Possibly some of my favorite scans. I continued using LED lights to produce these images. My main focus here is in the manipulation of the light sources’ distance from the scanner bed. Rotating the lights with a motion resembling a ferris wheel moving across the scanner bed produced the double-helix looking forms. They have multi dimensional qualities to them, where not only can we perceive depth through the terminals and intersections of the lights’ paths, but semi-consistant variations in density create forms within forms.
The effect made me think of Quantum Cloud XX at the Nasher Sculpture Center in Dallas, where a life-size human figure is perceptible in the center of a heap of steel weldings. (http://www.nashersculpturecenter.org/images/Collection/968_Page.jpg) The visual capabilities of density touched upon here are some that I need to further explore, I’m sure there’s some huge potential there.
Continuing the motif of letting music guide the visual rhythms produced in these scans, I created these using LED light more as a brush than as the drum sticks seen in my previous post. I ‘brushed’ light partial ways across the scanner bed, originating from the same side at different speeds.
The process has yielded some interesting results. They have a look close to a spectral frequency display of music, though the scans are much more defined. There is a certain delicacy to the form while taking on a very structured & determined quality as well. They make me think of the long centipede appendages with which I became all too familiar in my last apartment. (http://www.blackpest.com/blog/assets/content//lkbhouse-centipede.jpg)

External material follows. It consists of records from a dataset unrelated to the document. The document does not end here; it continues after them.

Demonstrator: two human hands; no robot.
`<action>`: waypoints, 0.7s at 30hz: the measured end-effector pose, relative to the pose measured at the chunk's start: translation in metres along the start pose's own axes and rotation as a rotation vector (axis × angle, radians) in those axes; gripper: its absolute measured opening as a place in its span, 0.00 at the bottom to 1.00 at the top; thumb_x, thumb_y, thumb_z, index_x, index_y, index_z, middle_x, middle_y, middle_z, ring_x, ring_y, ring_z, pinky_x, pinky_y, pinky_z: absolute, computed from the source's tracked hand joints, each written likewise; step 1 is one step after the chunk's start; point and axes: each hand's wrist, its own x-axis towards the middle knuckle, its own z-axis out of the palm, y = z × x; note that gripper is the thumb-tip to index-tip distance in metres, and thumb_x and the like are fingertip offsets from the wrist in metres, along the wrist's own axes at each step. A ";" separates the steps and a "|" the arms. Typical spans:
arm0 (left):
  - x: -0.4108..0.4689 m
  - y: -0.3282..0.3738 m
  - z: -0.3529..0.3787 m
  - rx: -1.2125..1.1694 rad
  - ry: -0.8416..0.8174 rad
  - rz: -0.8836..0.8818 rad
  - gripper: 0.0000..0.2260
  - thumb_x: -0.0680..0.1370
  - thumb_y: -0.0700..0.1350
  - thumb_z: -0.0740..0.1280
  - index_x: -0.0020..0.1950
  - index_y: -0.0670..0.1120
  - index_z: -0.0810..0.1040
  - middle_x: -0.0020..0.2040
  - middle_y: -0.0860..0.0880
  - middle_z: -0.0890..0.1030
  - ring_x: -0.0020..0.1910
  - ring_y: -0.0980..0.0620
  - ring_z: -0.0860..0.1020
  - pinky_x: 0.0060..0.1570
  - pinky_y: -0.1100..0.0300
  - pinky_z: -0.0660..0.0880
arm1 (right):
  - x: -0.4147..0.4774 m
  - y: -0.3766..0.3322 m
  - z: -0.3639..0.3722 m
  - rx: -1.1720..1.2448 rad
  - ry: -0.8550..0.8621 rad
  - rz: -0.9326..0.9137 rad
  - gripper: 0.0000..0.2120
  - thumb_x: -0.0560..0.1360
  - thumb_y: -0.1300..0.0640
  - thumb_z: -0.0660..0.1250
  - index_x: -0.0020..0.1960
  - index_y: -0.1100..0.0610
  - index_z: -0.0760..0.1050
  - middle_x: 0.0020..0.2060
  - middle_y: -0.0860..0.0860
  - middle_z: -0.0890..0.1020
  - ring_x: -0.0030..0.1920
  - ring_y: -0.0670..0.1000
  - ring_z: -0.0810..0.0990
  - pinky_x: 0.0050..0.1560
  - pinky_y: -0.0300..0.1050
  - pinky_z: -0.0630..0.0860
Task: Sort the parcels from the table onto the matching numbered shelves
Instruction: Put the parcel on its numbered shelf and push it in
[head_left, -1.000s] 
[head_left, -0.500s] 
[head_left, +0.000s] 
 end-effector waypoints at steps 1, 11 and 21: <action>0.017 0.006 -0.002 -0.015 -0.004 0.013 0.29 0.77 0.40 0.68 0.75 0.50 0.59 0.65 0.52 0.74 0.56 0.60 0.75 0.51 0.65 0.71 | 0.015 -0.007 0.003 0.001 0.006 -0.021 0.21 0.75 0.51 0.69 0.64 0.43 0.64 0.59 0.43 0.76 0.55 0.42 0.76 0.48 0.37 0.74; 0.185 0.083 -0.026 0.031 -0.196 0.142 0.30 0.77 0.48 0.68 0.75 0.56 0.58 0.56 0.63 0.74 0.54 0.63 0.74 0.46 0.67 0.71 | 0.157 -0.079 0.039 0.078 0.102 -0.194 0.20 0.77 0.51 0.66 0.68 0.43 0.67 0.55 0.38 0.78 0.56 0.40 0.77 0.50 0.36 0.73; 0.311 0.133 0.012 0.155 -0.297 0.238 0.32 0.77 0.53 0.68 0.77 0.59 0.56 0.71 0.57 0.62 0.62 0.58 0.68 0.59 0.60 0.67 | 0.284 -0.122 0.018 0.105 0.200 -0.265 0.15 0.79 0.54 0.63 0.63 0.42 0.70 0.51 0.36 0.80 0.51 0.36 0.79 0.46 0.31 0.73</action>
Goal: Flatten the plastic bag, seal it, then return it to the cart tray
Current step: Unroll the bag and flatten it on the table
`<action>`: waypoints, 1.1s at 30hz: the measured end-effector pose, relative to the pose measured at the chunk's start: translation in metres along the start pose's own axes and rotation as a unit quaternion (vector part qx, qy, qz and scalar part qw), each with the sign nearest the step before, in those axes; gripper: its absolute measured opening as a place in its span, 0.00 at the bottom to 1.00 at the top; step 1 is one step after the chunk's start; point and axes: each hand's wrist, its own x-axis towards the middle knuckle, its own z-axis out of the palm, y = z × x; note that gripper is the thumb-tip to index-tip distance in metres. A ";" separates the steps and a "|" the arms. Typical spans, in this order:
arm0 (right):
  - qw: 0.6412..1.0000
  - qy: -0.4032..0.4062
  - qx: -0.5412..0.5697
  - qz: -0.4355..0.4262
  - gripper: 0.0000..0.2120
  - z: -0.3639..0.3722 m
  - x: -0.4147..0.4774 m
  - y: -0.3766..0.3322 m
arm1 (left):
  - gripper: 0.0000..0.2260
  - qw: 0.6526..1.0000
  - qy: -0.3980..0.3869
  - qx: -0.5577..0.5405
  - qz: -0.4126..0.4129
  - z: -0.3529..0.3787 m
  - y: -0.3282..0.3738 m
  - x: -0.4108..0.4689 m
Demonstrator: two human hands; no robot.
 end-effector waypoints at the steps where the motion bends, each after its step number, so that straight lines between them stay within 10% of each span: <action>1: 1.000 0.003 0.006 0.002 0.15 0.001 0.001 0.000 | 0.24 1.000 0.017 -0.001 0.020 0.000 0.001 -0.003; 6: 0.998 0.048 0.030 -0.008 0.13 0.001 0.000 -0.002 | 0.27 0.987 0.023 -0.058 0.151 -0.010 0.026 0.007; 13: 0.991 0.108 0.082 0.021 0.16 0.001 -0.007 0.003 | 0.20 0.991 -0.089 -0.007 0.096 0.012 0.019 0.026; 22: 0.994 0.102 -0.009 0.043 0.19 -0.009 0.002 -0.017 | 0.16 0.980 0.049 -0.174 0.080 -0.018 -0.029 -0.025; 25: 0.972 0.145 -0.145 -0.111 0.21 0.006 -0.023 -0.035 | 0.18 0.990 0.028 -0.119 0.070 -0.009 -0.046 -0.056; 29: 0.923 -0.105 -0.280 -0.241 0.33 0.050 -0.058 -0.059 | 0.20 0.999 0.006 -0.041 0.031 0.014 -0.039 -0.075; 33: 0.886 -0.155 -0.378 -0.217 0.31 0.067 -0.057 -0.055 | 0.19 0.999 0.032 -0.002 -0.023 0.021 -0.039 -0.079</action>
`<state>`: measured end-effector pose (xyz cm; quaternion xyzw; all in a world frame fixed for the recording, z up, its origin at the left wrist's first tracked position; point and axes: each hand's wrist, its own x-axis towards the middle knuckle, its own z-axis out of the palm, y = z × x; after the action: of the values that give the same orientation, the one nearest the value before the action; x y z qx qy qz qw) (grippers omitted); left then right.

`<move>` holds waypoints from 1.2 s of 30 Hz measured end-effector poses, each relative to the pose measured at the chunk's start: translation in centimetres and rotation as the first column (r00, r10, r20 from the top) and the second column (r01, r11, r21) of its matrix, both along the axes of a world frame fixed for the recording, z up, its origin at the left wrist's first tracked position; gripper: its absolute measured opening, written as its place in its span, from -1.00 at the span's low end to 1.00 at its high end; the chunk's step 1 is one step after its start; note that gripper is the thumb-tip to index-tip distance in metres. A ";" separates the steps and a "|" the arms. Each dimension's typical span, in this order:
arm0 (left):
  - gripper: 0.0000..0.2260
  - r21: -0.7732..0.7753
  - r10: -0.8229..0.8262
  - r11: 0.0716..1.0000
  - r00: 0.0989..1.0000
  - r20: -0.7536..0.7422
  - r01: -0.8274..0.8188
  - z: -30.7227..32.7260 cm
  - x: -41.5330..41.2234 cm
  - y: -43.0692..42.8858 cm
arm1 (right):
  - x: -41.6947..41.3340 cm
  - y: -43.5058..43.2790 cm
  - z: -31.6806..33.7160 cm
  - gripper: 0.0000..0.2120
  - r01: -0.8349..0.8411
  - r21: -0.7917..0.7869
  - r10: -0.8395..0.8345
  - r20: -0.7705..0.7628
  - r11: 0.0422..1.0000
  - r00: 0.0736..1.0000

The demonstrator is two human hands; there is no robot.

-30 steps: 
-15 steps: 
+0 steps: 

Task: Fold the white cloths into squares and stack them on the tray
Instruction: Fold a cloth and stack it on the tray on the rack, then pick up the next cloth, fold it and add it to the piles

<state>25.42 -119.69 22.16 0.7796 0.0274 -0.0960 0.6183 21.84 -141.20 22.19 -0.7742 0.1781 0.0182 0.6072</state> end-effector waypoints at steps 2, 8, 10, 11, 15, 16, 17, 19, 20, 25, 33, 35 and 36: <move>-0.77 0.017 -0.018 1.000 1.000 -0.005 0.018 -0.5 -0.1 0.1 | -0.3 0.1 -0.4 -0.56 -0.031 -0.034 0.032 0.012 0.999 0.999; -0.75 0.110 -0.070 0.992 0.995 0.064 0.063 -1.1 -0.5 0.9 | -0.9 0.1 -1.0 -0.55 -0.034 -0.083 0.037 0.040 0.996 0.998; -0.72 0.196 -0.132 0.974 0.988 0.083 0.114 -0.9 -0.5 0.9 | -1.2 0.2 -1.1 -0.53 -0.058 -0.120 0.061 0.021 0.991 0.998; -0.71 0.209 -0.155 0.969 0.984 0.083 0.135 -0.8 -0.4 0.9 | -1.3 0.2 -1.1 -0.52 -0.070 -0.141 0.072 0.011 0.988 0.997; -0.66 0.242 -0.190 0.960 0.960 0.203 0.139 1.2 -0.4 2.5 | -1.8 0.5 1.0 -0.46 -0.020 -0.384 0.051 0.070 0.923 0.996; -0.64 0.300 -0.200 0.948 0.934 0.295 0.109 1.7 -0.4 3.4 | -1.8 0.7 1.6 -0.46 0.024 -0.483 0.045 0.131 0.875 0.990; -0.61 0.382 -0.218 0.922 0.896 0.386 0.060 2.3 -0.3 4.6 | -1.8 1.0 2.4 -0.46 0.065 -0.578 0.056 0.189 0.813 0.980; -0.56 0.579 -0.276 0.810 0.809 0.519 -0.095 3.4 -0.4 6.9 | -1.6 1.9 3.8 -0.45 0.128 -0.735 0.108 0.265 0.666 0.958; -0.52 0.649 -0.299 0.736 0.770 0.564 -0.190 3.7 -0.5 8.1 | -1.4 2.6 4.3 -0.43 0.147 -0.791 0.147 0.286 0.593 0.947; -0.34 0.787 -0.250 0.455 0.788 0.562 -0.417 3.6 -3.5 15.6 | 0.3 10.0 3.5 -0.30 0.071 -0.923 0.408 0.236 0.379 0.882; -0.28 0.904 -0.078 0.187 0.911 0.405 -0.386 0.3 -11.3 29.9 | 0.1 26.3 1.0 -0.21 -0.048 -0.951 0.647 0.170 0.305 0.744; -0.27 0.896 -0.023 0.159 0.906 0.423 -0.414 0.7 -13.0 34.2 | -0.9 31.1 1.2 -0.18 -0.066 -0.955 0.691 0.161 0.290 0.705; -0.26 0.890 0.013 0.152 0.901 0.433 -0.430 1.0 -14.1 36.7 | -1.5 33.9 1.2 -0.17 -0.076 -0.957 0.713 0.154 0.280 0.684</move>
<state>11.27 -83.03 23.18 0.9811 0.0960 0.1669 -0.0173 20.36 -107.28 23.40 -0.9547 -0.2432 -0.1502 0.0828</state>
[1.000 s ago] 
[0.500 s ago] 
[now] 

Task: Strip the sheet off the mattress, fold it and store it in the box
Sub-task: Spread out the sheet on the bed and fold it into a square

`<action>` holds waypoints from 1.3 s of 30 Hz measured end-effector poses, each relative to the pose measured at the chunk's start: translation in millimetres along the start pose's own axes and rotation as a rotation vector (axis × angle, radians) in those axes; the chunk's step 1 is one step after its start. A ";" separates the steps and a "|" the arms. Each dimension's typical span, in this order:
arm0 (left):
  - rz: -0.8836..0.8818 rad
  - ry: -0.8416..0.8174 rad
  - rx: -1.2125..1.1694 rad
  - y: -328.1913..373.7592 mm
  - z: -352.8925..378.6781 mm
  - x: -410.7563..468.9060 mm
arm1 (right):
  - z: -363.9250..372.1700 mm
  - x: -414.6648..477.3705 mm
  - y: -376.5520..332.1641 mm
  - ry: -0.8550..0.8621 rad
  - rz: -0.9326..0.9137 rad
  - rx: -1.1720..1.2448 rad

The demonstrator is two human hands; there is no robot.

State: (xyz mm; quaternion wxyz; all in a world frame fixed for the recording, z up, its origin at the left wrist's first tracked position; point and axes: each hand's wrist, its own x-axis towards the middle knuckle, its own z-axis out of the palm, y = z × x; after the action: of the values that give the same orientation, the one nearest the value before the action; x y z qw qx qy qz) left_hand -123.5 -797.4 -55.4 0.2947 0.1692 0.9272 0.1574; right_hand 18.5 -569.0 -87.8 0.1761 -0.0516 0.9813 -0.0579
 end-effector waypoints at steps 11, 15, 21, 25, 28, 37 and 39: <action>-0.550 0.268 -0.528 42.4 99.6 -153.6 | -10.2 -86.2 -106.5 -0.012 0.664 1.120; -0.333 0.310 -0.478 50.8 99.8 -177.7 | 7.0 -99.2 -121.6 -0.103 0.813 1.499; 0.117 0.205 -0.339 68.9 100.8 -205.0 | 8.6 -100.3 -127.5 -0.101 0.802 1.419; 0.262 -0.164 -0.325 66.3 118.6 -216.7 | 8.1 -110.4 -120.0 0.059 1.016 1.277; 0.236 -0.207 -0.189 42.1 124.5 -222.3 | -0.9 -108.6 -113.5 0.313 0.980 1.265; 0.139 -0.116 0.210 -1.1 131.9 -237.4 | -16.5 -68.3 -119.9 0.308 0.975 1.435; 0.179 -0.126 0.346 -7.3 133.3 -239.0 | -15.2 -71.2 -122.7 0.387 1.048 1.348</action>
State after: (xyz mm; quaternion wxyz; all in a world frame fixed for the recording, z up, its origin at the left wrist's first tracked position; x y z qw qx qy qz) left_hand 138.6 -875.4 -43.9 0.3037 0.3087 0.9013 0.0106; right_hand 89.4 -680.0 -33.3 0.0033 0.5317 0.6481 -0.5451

Toying with the orientation of the images, I also found stalactite structures in the form, still possessing resolute but fragile qualities.
I may have uploaded some of these scans previously, but after having reviewed my more recent results I was able to categorize them more specifically by methodology, each of which possess rather distinct formal qualities.
Shown here are some of the outcomes of what I call LightDrumming. They were created to the sounds of various electronic music producers. Using two LED lights, I created visual rhythm by ‘drumming’ the projections of light on the scanner as it moves across the bed.
I treated the scanner bed much like a drum pad, where different regions produce different sounds or parts of a drum set. This comes through in the form of outlying, but regular, spikes diverging from a denser ‘spine’. For the simplification of the visual rhythm, we’ll say that the spine represents the high-hat and spikes represent snare hits.
Curious to see how this changes visually when drumming to different genres of music.